→ TASK REQUIREMENTS: Show every line in the material below in which the string "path" appears.

→ SUPPLIED MATERIAL:
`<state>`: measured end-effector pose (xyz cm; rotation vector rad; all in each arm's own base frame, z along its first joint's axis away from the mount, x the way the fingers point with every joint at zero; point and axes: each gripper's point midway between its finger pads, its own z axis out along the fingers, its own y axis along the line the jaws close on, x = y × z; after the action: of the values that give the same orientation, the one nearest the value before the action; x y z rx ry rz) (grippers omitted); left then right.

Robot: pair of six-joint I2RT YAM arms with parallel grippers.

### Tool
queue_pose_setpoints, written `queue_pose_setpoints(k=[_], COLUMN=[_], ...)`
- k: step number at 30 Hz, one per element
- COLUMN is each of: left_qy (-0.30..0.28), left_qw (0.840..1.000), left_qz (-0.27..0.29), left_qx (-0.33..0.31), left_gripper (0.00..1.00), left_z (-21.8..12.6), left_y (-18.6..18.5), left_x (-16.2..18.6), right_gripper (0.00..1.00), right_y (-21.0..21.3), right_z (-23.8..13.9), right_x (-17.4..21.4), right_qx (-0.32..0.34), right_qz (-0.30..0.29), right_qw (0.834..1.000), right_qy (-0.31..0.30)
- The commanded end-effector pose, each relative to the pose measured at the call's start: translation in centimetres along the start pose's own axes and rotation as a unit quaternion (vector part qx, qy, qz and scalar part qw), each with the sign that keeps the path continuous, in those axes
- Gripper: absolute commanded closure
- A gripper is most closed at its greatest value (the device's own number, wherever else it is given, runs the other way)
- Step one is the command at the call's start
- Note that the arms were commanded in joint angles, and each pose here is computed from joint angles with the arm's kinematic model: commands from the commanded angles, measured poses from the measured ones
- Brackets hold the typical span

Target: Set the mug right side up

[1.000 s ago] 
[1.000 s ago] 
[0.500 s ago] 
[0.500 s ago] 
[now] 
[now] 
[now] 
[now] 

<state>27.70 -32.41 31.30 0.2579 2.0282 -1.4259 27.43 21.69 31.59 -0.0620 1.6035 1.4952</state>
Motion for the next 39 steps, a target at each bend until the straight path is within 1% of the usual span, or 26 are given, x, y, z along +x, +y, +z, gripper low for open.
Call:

→ THE ANSWER:
- The commanded end-effector pose, each relative to the pose measured at the call's start: translation in centimetres along the start pose's own axes and rotation as a unit quaternion (vector part qx, qy, qz and scalar part qw), each with the sign that keeps the path continuous, in those axes
Motion for the next 39 steps, a target at each bend until the straight path is within 1% of the usual span, or 26 are given, x, y, z along +x, +y, +z, gripper low for open.

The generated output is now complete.